# [The problem]
Your answer should consist of the lines holding "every", copied from the material below.
(Beginning of Data segment)
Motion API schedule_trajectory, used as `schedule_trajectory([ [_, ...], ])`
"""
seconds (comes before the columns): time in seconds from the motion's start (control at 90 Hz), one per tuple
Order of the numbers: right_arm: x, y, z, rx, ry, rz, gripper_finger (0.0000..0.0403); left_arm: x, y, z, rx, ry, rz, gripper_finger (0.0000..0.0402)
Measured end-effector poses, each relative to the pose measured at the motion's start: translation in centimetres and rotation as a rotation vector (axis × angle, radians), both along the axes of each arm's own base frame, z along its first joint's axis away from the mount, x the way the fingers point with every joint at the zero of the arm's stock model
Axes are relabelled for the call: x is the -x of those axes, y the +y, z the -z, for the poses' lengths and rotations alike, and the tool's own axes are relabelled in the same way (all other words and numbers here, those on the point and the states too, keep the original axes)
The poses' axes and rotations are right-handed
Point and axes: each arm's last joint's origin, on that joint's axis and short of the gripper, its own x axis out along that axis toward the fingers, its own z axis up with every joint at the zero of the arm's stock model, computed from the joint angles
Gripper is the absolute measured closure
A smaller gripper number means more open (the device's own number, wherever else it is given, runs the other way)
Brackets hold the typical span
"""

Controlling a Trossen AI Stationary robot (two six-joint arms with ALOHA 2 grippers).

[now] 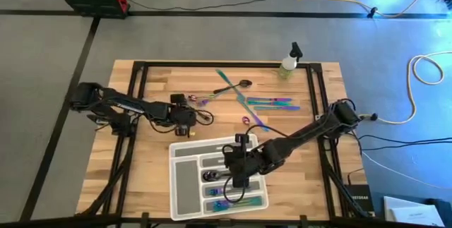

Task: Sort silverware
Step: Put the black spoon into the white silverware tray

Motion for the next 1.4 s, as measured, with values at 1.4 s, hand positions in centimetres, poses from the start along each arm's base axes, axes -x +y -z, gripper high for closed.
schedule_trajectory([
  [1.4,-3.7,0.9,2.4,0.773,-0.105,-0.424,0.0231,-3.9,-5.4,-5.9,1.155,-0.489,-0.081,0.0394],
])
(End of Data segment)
# [Solution to the problem]
Measured end-effector poses, each relative to the pose measured at the motion's start: translation in centimetres and rotation as a rotation vector (axis × angle, radians), both along the axes of each arm's own base frame, z along its first joint's axis away from the mount, x the way the fingers point with every joint at the zero of the arm's stock model
Point and axes: each arm's last joint's origin, on that joint's axis and short of the gripper, its own x axis out along that axis toward the fingers, its own z axis up with every joint at the zero of the arm's stock model, computed from the joint angles

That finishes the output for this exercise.